Exercise directions: Until the last line is reached, keep transcribing the material exactly.

Dataset section:
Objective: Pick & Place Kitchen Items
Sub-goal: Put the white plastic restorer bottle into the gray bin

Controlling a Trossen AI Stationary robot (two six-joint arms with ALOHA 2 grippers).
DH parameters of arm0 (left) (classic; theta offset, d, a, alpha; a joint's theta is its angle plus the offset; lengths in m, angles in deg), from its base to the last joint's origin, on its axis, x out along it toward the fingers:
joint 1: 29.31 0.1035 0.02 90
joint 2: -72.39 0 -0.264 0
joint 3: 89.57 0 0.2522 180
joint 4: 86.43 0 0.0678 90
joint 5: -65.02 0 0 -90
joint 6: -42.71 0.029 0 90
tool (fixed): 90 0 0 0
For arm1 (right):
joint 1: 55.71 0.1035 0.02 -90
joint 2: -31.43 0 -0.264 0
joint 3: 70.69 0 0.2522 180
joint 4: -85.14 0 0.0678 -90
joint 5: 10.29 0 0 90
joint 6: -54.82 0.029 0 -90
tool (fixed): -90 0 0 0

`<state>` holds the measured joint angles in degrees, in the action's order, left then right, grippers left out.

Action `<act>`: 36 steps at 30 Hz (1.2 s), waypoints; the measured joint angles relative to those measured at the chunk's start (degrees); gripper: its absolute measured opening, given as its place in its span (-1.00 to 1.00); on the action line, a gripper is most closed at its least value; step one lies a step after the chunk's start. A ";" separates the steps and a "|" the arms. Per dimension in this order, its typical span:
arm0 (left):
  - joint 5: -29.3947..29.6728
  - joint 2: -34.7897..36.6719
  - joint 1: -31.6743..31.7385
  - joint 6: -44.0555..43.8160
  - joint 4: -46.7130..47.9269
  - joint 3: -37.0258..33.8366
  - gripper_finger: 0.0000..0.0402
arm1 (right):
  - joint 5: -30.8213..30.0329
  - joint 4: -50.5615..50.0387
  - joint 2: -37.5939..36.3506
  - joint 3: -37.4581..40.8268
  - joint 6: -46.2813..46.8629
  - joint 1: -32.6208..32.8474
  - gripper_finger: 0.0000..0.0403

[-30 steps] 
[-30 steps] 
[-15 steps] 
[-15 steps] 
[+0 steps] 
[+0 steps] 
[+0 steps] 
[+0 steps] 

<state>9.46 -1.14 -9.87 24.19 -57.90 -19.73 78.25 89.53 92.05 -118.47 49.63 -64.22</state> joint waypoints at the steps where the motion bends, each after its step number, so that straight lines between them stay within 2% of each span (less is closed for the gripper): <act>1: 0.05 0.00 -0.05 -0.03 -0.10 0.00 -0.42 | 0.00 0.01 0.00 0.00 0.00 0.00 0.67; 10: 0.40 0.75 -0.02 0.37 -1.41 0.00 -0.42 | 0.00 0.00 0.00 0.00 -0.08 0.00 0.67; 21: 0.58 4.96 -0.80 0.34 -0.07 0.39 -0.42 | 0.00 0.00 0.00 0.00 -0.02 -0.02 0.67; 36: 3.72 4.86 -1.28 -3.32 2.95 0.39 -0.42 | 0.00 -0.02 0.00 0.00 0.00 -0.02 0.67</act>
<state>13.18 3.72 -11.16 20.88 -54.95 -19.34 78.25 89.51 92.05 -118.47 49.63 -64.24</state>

Solution:
Objective: Pick & Place Kitchen Items
Sub-goal: Put the white plastic restorer bottle into the gray bin

Controlling a Trossen AI Stationary robot (two six-joint arms with ALOHA 2 grippers).
DH parameters of arm0 (left) (classic; theta offset, d, a, alpha; a joint's theta is its angle plus the offset; lengths in m, angles in deg), from its base to the last joint's origin, on its axis, x out along it toward the fingers:
joint 1: 29.31 0.1035 0.02 90
joint 2: -72.39 0 -0.264 0
joint 3: 89.57 0 0.2522 180
joint 4: 86.43 0 0.0678 90
joint 5: -65.02 0 0 -90
joint 6: -42.71 0.029 0 90
tool (fixed): 90 0 0 0
For arm1 (right):
joint 1: 55.71 0.1035 0.02 -90
joint 2: -31.43 0 -0.264 0
joint 3: 70.69 0 0.2522 180
joint 4: -85.14 0 0.0678 -90
joint 5: 10.29 0 0 90
joint 6: -54.82 0.029 0 -90
tool (fixed): -90 0 0 0

`<state>` holds the measured joint angles in degrees, in the action's order, left then right, grippers left out.

Action `<act>`: 36 steps at 30 Hz (1.2 s), waypoints; the measured joint angles relative to those measured at the chunk's start (degrees); gripper: its absolute measured opening, given as its place in its span (-1.00 to 1.00); on the action line, a gripper is most closed at its least value; step one lies a step after the chunk's start. A ";" separates the steps and a "|" the arms. Per dimension in this order, its typical span:
arm0 (left):
  - joint 5: -29.3947..29.6728
  - joint 2: -34.7897..36.6719
  - joint 1: -31.6743..31.7385
  - joint 6: -44.0555..43.8160
  - joint 4: -46.7130..47.9269
  - joint 3: -37.0258..33.8366
  - gripper_finger: 0.0000..0.0402
arm1 (right):
  - joint 5: -30.8213..30.0329
  - joint 4: -50.5615..50.0387
  - joint 2: -37.5939..36.3506
  - joint 3: -37.4581..40.8268
  - joint 6: -46.2813..46.8629
  - joint 1: -32.6208..32.8474
  - gripper_finger: 0.0000..0.0403

[-30 steps] 
[-30 steps] 
[-15 steps] 
[-15 steps] 
[+0 steps] 
[+0 steps] 
[+0 steps] 
[+0 steps] 

<state>9.46 -1.14 -9.87 24.19 -57.90 -19.73 78.25 89.53 92.05 -118.47 49.63 -64.22</state> joint waypoints at the steps where the motion bends, each after its step number, so that straight lines between them stay within 2% of each span (less is closed for the gripper): <act>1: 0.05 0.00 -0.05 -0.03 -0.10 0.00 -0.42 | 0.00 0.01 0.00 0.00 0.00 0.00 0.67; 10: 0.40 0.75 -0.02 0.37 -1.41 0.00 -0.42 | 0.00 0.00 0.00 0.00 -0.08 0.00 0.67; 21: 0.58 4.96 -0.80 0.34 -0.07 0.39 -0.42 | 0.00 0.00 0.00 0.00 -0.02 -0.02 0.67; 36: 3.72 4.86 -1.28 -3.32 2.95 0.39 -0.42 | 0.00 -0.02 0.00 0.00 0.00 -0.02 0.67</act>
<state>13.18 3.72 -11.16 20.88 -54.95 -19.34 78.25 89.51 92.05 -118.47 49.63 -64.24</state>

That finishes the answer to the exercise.